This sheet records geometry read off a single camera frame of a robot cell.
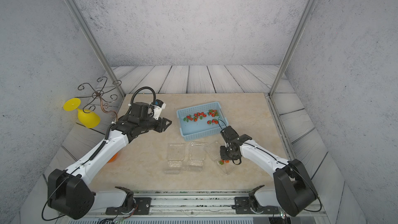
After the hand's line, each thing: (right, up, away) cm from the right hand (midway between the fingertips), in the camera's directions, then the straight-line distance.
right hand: (226, 155), depth 85 cm
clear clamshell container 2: (-16, -2, +5) cm, 16 cm away
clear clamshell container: (-28, -2, +7) cm, 29 cm away
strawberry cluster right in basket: (-6, +22, +23) cm, 32 cm away
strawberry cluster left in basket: (-18, +19, +21) cm, 34 cm away
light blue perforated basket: (-13, +17, +20) cm, 29 cm away
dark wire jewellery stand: (-65, +33, -6) cm, 73 cm away
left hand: (-29, +19, -4) cm, 35 cm away
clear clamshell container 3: (-6, +1, +7) cm, 9 cm away
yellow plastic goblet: (-70, +21, -6) cm, 73 cm away

*What you need to do*: Only one thing is wanted here, an exact copy of the lines from the first line above through the line containing "strawberry cluster right", minus any picture.

*Exercise answer*:
This sheet records geometry read off a single camera frame of a robot cell.
After the hand's line, each thing: (right, up, away) cm from the right hand (midway between the fingertips), in the camera's directions, then the straight-line distance.
right hand: (226, 155), depth 85 cm
clear clamshell container 2: (-16, -2, +5) cm, 16 cm away
clear clamshell container: (-28, -2, +7) cm, 29 cm away
strawberry cluster right in basket: (-6, +22, +23) cm, 32 cm away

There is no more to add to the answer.